Once the line containing "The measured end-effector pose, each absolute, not" is found in the entries below, restate it and each following line word for word, stopping after the line containing "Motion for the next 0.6".

RECORD EXCERPTS START

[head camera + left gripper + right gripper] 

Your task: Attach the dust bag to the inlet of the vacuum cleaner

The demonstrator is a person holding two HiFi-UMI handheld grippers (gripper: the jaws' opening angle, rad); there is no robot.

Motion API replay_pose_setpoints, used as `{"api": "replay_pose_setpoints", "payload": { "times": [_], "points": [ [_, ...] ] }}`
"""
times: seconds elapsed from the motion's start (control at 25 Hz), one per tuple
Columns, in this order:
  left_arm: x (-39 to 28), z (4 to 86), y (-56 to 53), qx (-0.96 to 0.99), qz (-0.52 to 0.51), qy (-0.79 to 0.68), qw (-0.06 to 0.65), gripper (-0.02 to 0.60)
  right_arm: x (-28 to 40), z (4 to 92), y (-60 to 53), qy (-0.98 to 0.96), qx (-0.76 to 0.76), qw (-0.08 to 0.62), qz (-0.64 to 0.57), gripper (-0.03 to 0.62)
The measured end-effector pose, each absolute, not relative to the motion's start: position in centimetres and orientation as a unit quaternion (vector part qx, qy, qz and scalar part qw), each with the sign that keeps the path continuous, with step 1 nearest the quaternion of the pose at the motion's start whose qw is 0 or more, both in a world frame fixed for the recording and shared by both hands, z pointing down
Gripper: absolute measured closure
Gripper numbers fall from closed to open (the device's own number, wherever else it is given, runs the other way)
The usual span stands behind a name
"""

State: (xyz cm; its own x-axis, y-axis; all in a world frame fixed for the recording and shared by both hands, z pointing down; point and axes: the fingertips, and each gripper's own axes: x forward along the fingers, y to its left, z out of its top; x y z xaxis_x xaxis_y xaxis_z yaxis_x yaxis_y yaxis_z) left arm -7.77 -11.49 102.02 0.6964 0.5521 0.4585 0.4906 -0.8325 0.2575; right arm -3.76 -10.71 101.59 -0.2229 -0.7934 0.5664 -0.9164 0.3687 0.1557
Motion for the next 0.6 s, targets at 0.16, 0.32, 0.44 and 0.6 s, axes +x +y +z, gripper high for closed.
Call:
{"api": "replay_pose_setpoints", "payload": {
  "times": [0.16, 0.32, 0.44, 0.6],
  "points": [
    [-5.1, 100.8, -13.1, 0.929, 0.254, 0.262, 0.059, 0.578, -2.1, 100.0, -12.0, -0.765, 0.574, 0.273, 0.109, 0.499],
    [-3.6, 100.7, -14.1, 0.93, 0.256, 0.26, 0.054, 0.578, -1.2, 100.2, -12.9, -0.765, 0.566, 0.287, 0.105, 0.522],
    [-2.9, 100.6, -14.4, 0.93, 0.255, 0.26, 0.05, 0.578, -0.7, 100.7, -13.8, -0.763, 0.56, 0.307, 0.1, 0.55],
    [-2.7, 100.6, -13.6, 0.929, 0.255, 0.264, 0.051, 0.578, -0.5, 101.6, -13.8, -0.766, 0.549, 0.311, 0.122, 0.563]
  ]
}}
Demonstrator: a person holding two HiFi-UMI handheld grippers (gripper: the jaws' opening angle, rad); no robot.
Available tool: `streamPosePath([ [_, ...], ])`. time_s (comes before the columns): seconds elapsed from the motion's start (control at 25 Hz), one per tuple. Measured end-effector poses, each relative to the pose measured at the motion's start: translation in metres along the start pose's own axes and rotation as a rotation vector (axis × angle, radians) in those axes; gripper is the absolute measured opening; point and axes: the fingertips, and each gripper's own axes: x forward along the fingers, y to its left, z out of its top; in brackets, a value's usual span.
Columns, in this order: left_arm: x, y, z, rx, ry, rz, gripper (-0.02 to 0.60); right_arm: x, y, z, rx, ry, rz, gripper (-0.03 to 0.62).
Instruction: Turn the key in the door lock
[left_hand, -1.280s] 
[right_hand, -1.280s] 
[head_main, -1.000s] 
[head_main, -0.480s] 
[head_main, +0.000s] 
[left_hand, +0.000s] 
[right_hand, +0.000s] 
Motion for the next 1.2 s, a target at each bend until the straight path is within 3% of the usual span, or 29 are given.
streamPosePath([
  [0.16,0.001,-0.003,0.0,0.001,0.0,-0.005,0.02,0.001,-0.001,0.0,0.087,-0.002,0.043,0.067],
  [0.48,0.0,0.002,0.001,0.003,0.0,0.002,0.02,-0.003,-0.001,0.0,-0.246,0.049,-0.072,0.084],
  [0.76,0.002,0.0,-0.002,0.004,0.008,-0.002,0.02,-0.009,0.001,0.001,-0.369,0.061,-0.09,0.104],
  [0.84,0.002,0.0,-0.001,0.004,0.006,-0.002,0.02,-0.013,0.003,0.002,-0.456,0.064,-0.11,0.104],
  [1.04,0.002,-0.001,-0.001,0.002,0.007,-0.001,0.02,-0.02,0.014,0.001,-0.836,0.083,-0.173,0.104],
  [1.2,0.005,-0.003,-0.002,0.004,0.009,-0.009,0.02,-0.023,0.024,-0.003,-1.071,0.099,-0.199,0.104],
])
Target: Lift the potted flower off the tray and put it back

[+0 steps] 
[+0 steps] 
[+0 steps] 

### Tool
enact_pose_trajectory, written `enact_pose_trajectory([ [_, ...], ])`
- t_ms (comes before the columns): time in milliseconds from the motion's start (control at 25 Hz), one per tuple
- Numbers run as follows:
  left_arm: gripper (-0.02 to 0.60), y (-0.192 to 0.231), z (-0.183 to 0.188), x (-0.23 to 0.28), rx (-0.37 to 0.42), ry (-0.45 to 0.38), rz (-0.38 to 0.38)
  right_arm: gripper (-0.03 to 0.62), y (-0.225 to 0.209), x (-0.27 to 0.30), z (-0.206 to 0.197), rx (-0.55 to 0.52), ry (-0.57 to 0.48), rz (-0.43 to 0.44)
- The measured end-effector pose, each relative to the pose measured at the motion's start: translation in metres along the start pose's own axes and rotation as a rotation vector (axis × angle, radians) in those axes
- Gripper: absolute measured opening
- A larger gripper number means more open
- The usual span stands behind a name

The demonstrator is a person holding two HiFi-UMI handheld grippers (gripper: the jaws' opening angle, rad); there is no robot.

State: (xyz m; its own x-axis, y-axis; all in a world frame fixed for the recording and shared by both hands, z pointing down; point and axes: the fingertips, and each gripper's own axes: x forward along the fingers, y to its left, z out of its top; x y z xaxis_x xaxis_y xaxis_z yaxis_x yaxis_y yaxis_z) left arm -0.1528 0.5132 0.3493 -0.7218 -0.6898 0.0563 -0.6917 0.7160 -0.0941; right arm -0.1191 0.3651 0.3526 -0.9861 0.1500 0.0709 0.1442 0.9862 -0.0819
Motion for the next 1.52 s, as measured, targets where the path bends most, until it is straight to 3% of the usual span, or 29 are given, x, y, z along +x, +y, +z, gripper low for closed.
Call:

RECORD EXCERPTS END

RESPONSE TO THIS EXERCISE ->
The measured end-effector pose, each absolute, not relative to the motion's start: position in centimetres and orientation as a unit quaternion (vector part qx, qy, qz and scalar part qw), each with the sign that keeps the path continuous, with step 1 nearest the quaternion of the pose at the motion's start whose qw is 0 or more, both in a world frame fixed for the recording and shared by both hands, z pointing down
Gripper: absolute measured closure
Gripper numbers fall from closed to open (the device's own number, wherever else it is given, runs the other way)
The usual span stands behind a name
"""

State: (xyz cm; its own x-axis, y-axis; all in a world frame fixed for the recording and shared by both hands, z pointing down; point and axes: the fingertips, and each gripper's own axes: x forward along the fingers, y to its left, z out of its top; x y z xaxis_x xaxis_y xaxis_z yaxis_x yaxis_y yaxis_z) left arm -7.77 -11.49 102.02 0.6964 0.5521 0.4585 0.4906 -0.8325 0.2575; right arm -3.76 -10.71 101.59 -0.2229 -0.7934 0.5664 -0.9164 0.3687 0.1557
Motion for the next 0.6 s, targets at 0.16, 0.32, 0.44 and 0.6 s, axes +x +y +z, gripper high for closed.

The answer given above is complete as it stands.